__Supplied material__.

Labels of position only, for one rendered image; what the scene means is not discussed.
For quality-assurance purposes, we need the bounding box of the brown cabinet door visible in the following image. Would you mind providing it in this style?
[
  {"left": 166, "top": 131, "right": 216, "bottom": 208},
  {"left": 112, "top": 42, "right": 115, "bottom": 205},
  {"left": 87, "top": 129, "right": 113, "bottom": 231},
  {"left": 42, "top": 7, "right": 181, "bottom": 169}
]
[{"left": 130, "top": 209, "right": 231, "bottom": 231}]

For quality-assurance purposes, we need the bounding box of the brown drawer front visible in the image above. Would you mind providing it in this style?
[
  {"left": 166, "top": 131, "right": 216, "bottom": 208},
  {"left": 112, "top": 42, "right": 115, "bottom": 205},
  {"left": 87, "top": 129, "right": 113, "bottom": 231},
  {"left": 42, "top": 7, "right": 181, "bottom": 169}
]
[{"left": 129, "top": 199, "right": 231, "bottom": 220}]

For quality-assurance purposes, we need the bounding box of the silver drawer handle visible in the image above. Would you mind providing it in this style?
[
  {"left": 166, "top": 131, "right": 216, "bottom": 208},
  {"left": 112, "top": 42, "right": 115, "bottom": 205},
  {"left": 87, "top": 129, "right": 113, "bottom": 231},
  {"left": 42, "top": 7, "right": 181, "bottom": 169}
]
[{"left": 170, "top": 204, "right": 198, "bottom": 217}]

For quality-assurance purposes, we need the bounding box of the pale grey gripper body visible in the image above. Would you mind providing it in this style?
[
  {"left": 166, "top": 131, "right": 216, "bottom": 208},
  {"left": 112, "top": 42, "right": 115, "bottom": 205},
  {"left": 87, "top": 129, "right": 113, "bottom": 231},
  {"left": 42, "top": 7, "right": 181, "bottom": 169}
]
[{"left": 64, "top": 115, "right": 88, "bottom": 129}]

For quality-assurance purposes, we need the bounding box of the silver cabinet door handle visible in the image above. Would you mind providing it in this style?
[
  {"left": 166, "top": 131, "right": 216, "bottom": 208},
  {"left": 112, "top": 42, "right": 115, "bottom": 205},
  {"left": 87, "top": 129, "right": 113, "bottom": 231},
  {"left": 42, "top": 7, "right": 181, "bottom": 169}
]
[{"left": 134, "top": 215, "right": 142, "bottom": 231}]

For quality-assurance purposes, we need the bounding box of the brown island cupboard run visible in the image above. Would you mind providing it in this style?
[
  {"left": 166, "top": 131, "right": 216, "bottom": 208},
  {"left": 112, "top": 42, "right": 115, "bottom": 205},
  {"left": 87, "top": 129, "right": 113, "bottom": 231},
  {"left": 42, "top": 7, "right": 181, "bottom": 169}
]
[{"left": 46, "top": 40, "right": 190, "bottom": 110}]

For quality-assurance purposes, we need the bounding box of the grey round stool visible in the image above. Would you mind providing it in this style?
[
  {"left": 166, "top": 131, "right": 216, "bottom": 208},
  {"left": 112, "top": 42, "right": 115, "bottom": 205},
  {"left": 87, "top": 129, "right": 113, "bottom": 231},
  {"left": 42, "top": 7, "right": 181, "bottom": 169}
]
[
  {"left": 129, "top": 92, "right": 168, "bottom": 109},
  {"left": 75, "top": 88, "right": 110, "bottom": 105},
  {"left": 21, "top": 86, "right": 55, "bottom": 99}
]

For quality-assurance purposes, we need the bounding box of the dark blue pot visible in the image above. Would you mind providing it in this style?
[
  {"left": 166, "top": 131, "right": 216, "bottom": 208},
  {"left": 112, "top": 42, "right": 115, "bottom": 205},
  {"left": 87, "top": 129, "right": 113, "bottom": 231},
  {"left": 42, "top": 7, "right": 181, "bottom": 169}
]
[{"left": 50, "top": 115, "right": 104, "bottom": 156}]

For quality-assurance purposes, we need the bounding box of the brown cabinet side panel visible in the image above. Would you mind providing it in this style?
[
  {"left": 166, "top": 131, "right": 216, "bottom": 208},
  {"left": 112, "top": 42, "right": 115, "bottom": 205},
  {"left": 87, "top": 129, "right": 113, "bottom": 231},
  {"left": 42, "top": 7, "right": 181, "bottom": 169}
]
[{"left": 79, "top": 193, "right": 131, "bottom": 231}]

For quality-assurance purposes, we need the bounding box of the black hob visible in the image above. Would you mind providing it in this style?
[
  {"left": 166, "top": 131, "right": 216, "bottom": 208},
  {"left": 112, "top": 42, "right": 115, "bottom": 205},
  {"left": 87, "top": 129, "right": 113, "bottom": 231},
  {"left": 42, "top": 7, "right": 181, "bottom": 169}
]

__Exercise brief__.
Among the lines of the listing, count those holding the string "brown" and reply with the count only.

__Answer box__.
4